# Task requirements
Begin at the line below that has "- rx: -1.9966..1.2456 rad" and stop after the line that has "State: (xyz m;". Please restate only those lines, word for word.

# Supplied information
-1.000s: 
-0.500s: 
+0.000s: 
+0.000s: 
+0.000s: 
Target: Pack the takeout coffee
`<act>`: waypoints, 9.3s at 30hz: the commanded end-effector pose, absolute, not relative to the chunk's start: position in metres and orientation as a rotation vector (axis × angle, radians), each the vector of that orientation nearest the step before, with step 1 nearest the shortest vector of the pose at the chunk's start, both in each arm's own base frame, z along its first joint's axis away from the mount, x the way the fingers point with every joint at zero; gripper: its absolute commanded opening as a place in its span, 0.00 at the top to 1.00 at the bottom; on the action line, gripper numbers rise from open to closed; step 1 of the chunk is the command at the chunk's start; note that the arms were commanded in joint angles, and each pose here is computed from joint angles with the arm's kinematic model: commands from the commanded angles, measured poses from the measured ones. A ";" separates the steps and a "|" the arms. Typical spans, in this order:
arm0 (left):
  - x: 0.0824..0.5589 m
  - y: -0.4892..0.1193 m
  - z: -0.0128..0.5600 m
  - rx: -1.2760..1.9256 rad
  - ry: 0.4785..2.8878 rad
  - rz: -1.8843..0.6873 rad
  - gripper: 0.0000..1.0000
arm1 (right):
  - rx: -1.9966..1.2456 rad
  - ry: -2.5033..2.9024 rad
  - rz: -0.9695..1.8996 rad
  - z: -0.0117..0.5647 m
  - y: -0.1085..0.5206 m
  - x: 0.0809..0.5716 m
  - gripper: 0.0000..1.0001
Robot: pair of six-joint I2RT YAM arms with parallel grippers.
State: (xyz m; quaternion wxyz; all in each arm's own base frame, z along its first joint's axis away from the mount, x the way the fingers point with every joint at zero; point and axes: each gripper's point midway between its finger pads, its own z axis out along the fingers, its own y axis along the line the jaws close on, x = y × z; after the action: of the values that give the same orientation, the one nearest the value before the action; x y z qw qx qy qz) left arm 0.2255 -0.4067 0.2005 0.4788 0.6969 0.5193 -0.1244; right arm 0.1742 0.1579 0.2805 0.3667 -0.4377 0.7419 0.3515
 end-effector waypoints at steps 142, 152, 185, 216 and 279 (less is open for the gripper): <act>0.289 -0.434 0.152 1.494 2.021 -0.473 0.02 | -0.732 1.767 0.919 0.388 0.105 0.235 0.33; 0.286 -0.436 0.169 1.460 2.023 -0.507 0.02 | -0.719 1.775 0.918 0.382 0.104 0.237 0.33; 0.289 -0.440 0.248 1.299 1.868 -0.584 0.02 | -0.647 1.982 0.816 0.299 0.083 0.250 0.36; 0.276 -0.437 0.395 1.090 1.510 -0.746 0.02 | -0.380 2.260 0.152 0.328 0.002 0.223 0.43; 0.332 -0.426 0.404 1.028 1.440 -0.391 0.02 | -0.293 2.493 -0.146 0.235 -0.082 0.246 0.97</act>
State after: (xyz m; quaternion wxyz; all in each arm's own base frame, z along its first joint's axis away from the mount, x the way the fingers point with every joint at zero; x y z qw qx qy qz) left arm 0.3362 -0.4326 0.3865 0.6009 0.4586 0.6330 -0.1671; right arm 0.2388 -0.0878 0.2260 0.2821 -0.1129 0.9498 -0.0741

# Output
  - rx: -1.9966..1.2456 rad
  - ry: -2.5033..2.9024 rad
  - rz: -0.9695..1.8996 rad
  - z: -0.0117..0.5647 m
  - y: -0.1085..0.5206 m
  - x: 0.0809..0.5716 m
  - gripper: 0.0000..1.0001
Robot: pair of six-joint I2RT YAM arms with parallel grippers.
State: (xyz m; quaternion wxyz; all in each arm's own base frame, z along its first joint's axis away from the mount, x the way the fingers point with every joint at zero; point and axes: each gripper's point midway between its finger pads, its own z axis out along the fingers, its own y axis along the line the jaws close on, x = y × z; after the action: of the values that give the same orientation, the one nearest the value before the action; x y z qw qx qy qz) left arm 0.2255 -0.4067 0.2005 0.4788 0.6969 0.5193 -0.1244; right arm 0.1742 0.1579 0.2805 0.3667 -0.4377 0.7419 0.3515

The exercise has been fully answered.